External financing is increasingly intermediated outside traditional channels. Banks and other institutions active in public capital markets, such as equity and corporate bond mutual funds, remain key financing sources for large and mature corporates. That said, “alternative asset managers” (AAMs) have become pivotal for smaller firms globally, including in emerging market economies (EMEs). Many AAMs were established as private equity firms that later expanded into credit, thus turning themselves into one-stop capital providers for firms less able or willing to access traditional sources.
Private markets have three features that distinguish them from public markets. First, there is limited liquidity transformation because investors commit capital for extended periods. Second, these investors tend to be large and sophisticated entities such as pension funds, whose focus on long-term returns enables target companies to confront significant earnings volatility. Third, the regulation of private market investment vehicles is relatively light, partly reflecting the lesser degree of liquidity mismatches and also the limited presence of retail investors.

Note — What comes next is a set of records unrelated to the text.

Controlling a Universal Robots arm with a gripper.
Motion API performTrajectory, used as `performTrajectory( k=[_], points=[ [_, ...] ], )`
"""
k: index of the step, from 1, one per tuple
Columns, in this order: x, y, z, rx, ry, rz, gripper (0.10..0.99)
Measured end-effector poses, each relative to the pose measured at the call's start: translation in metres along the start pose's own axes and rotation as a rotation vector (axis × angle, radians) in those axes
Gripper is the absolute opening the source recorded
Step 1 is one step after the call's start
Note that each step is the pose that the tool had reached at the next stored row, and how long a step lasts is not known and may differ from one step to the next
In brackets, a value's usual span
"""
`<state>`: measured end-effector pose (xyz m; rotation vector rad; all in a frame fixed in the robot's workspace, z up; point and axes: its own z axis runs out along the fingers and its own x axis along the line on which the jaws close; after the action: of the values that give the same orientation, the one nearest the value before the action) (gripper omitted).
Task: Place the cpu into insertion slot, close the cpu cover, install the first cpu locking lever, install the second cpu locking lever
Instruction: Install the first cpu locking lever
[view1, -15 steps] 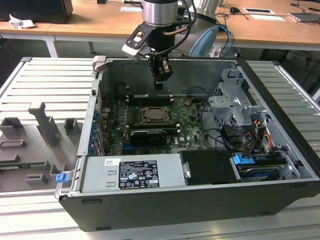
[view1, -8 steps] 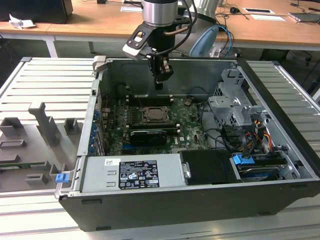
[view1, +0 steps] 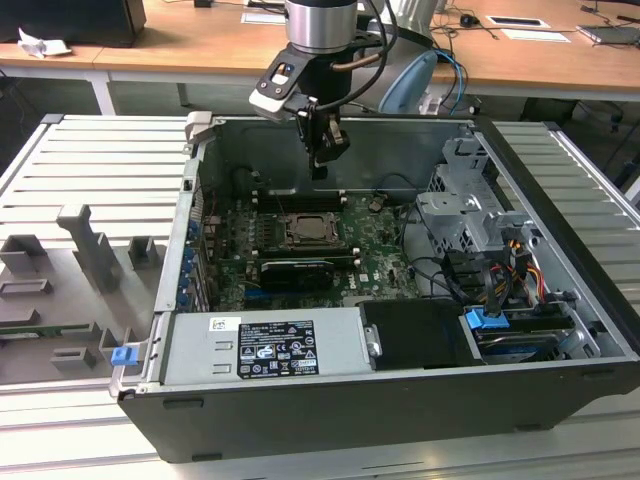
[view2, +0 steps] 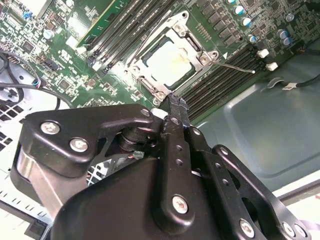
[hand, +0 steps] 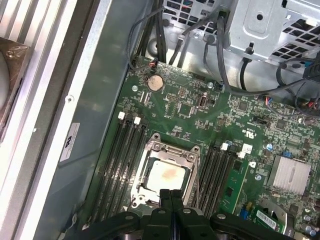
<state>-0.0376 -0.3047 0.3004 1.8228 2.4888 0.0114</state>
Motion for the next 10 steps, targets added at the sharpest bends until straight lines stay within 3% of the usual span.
performTrajectory(
  k=[10],
  points=[
    [-0.0003, 0.0013, 0.0001, -0.001, 0.0012, -0.031, 0.106]
  ],
)
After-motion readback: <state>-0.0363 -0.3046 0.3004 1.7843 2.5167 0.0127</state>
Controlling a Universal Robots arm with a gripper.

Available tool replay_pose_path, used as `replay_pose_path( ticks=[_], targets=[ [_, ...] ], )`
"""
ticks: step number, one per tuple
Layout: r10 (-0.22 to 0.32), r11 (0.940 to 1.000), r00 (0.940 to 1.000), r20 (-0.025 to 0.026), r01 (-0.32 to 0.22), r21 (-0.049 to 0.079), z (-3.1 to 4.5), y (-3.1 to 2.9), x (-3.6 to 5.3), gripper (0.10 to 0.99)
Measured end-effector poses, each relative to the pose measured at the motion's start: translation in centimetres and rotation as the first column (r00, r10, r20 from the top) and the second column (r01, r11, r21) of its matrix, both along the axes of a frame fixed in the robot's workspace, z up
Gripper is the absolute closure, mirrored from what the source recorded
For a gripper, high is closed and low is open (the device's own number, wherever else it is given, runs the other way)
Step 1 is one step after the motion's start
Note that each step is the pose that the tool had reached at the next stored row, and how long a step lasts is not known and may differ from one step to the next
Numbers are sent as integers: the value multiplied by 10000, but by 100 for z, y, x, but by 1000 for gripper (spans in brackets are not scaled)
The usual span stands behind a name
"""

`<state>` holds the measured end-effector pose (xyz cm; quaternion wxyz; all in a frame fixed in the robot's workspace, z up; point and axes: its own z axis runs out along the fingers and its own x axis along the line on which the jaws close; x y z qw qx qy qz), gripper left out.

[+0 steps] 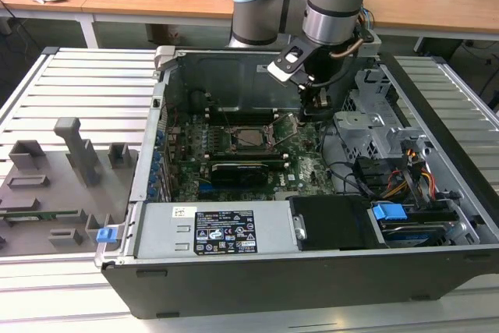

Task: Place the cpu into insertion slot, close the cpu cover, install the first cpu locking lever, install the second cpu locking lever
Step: 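Close the cpu cover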

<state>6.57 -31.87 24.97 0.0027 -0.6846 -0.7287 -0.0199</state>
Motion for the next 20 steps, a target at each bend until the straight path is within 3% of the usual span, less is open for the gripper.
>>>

The lack of regulation in the private markets is seen by many investors as a positive aspect. The challenge for the future is large pension funds are highly active in the sector. They might have long-term liabilities but they also have a long-term need for yield. The private sector has been particularly attractive because they have gained both portfolio diversification and higher returns.
The fact this exposes the ultimate pension beneficiaries to significant duration risk is seen as a necessary evil. The fact it has been an irrelevant consideration for more than a decade has allowed private assets to swell and large numbers of institutional funds to participate. Here is a section from a report from JPMorgan:
The universe of Alternative Investments (AI), consisting of hedge funds, real estate, digital assets, private debt and private equity, continued to grow strongly over the previous quarters approaching $27tr at year-end based on our estimates.

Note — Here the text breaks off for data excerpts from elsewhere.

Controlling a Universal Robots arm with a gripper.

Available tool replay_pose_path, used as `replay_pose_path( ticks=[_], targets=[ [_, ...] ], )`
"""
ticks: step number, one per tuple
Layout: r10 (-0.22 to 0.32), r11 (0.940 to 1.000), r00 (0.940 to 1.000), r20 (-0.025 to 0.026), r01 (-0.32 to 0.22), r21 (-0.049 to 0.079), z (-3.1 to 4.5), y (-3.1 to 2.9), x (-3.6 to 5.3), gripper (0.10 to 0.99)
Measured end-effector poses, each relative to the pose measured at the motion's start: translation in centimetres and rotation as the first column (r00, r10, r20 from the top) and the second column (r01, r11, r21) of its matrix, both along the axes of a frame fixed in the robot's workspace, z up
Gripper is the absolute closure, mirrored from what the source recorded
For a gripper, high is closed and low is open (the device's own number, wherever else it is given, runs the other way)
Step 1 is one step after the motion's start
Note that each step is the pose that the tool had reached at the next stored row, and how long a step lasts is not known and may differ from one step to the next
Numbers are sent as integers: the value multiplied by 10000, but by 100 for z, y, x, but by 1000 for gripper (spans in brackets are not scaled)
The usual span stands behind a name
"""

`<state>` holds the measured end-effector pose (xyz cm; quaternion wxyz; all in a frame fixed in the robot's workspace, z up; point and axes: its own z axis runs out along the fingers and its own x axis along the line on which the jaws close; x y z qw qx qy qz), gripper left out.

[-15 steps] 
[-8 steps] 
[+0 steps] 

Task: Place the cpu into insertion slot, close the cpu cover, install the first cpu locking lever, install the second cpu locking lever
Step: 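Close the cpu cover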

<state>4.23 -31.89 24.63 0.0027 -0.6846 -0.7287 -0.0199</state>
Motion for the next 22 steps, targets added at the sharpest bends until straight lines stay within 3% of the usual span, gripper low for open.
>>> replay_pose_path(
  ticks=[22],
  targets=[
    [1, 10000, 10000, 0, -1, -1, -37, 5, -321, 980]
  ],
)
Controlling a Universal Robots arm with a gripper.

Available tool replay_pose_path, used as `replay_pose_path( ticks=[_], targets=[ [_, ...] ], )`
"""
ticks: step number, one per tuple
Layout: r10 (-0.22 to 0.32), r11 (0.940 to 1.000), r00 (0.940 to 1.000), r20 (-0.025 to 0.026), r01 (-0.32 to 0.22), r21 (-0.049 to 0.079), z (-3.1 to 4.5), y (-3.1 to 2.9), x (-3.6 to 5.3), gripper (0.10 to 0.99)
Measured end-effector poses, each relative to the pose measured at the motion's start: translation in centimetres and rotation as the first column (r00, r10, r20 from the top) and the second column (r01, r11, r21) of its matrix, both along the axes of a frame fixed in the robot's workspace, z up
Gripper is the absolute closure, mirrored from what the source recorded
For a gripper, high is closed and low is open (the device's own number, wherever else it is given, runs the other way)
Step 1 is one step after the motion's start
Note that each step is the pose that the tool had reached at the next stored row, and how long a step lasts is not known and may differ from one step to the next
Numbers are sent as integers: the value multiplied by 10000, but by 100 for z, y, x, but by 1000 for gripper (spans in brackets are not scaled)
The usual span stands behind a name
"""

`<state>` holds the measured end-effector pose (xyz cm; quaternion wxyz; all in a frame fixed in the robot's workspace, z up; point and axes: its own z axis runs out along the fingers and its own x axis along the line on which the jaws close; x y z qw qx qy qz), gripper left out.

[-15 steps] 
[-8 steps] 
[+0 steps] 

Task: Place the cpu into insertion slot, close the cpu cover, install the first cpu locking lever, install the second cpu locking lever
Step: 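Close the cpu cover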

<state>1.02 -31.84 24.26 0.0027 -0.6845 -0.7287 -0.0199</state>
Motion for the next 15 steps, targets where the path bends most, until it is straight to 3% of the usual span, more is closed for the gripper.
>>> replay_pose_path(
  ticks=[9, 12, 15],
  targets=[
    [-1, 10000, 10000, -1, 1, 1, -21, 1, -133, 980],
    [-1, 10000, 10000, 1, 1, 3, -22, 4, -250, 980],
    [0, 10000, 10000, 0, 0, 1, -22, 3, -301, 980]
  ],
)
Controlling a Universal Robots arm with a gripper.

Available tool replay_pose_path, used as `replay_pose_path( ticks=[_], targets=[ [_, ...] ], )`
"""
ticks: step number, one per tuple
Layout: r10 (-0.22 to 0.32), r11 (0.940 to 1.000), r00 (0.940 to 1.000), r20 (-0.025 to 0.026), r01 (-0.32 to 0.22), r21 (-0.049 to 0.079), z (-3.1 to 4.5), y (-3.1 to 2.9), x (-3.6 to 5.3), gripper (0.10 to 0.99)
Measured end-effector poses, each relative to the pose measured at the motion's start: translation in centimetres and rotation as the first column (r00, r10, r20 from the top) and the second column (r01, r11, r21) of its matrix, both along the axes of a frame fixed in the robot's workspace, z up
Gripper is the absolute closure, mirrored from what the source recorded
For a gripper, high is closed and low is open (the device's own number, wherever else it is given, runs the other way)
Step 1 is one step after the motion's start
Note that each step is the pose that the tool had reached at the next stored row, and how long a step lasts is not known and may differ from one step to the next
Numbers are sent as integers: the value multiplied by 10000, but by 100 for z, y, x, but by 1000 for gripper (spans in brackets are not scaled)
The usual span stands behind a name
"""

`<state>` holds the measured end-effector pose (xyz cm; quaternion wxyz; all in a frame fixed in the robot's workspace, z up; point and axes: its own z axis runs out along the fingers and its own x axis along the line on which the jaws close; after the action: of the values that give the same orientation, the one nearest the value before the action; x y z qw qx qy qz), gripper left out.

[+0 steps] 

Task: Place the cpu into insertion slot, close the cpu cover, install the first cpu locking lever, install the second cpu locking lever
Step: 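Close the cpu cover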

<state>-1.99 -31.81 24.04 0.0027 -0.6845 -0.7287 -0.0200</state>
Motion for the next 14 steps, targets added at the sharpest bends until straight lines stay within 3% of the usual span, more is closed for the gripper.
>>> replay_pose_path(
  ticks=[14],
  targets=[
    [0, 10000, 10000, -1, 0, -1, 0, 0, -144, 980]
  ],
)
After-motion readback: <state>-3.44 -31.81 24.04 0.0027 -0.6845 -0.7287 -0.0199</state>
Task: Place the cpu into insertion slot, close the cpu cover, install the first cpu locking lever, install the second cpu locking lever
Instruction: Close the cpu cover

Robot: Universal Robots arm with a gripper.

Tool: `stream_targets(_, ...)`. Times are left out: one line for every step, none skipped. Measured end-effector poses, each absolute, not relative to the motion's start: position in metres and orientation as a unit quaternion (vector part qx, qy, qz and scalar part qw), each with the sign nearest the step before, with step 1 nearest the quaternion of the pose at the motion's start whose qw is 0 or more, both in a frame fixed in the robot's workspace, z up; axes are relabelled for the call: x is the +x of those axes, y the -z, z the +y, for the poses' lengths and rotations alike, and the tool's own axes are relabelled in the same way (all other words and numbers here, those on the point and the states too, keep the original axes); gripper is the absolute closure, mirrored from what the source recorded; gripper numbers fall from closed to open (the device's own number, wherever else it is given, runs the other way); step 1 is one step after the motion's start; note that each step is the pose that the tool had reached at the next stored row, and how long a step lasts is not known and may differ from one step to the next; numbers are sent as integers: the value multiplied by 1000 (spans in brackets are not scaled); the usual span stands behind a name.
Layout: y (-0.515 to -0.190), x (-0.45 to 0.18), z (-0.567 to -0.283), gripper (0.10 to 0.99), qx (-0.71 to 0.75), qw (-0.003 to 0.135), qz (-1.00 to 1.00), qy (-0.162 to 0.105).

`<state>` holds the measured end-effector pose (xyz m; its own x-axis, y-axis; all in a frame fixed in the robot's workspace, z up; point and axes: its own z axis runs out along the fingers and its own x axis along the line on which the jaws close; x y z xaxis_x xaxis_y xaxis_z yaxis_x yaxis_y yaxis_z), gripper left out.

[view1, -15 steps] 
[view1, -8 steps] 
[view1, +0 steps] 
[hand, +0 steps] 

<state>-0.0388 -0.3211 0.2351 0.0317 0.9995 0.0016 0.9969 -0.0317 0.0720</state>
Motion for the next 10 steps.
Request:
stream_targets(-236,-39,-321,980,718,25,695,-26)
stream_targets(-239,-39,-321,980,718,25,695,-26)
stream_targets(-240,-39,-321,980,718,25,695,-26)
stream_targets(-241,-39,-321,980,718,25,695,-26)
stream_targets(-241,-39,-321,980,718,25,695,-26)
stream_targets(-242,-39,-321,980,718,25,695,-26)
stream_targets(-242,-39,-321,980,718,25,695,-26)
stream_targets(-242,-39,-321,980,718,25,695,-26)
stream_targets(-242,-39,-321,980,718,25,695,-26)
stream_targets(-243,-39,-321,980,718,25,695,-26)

The outstanding amount of alternative assets had grown by 25% during 2021 vs. 8% for traditional publicly-listed equities and bonds. As a result the share of alternatives in the total asset universe of both alternative and traditional asset classes has risen to a new high of 13.3% by the end of 2021 (Figures 1 and 2).
Over the past year the biggest proportional increase in AUM had been seen in digital assets (195%) followed by Private Equity (37%), Private Debt (18%), Real Estate (15%, and Hedge funds (11%). Of course last year’s increase in AUM was bolstered by the simultaneous rally of almost all asset classes, especially equities and digital assets. The YTD correction in equity, crypto and bond markets is a reminder that 2022 would be different from last year and thus last year’s very strong AUM increases are unlikely to be repeated.

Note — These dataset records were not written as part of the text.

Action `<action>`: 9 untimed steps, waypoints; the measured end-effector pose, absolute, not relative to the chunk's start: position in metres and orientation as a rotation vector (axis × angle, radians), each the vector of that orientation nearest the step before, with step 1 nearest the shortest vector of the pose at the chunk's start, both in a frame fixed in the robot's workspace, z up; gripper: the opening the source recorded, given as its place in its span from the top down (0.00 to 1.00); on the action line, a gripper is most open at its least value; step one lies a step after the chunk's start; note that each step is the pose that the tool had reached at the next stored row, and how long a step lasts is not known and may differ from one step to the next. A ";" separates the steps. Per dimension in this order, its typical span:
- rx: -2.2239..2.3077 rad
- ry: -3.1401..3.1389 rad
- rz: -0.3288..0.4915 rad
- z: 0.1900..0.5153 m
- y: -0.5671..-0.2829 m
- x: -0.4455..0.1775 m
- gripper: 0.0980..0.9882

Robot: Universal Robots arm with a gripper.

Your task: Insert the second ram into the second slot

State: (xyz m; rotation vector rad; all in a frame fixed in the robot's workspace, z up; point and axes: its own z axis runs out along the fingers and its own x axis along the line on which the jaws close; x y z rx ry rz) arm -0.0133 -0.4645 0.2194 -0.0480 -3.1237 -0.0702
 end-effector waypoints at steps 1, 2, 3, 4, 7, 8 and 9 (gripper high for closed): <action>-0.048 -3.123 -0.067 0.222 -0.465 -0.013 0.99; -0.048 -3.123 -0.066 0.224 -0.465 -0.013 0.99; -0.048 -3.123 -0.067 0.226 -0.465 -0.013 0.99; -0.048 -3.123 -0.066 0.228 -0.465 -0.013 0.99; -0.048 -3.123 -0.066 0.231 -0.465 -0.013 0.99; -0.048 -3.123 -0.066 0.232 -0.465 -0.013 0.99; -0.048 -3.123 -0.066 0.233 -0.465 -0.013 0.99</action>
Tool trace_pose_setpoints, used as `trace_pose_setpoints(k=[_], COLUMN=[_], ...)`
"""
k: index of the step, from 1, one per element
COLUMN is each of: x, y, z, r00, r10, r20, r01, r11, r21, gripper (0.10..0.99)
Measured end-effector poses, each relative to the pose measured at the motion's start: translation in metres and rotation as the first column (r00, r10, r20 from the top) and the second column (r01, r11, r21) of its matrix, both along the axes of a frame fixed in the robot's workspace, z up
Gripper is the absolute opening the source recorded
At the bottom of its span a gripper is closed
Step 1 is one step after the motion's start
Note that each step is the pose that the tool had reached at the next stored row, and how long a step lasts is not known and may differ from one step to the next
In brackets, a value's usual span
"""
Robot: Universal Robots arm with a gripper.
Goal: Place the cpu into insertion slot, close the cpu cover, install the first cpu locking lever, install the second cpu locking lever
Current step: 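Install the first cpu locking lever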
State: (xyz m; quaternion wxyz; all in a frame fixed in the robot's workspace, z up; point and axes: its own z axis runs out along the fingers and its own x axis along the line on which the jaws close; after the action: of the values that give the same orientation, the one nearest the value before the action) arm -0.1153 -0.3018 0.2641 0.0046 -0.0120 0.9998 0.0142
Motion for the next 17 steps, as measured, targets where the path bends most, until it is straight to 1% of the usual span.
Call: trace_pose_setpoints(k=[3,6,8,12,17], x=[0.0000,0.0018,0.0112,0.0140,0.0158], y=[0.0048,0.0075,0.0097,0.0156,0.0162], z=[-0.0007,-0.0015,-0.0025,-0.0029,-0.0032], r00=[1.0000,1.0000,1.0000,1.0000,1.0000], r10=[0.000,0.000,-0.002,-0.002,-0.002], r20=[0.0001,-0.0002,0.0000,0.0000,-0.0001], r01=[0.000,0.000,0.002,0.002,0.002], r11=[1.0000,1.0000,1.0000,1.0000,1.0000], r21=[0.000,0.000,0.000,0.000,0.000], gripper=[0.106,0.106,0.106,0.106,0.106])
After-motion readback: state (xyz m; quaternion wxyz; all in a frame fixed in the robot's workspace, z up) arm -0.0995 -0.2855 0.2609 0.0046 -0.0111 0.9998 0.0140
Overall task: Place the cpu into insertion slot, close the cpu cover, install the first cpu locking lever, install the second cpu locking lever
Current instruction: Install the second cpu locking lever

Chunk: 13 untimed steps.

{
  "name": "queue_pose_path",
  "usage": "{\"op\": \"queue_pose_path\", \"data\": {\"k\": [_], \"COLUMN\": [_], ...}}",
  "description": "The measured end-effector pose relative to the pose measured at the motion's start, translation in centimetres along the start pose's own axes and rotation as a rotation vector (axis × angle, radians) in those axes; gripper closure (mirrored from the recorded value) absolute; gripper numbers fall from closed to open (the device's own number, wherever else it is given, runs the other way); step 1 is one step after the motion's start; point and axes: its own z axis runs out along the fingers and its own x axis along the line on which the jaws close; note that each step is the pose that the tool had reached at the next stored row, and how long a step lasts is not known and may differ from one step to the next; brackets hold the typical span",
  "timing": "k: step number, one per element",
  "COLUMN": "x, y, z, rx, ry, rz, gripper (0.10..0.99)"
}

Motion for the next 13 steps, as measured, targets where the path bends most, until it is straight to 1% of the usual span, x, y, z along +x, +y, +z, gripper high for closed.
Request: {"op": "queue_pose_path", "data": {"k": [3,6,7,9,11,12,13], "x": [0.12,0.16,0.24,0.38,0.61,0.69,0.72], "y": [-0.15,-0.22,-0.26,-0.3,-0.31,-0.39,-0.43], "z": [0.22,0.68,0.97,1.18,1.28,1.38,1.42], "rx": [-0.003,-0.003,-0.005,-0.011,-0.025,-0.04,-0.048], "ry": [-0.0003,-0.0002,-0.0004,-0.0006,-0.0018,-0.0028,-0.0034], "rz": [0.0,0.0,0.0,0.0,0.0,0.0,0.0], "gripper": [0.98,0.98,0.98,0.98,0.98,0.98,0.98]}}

An increase of $5.4 trillion in a year is hard to comprehend. There is no question it is a direct result of monetary and fiscal easing on a previously unimaginable scale. The performance of the balanced 60/40 portfolio may be a cautionary tale for the popularity of private markets.
If 2008 taught us anything, illiquidity can become a problem very quickly when everyone heads for the doors. That’s particularly troublesome for cryptocurrencies which are extremely dependent on liquidity to support the valuations but can also be sold with relative ease compared to property.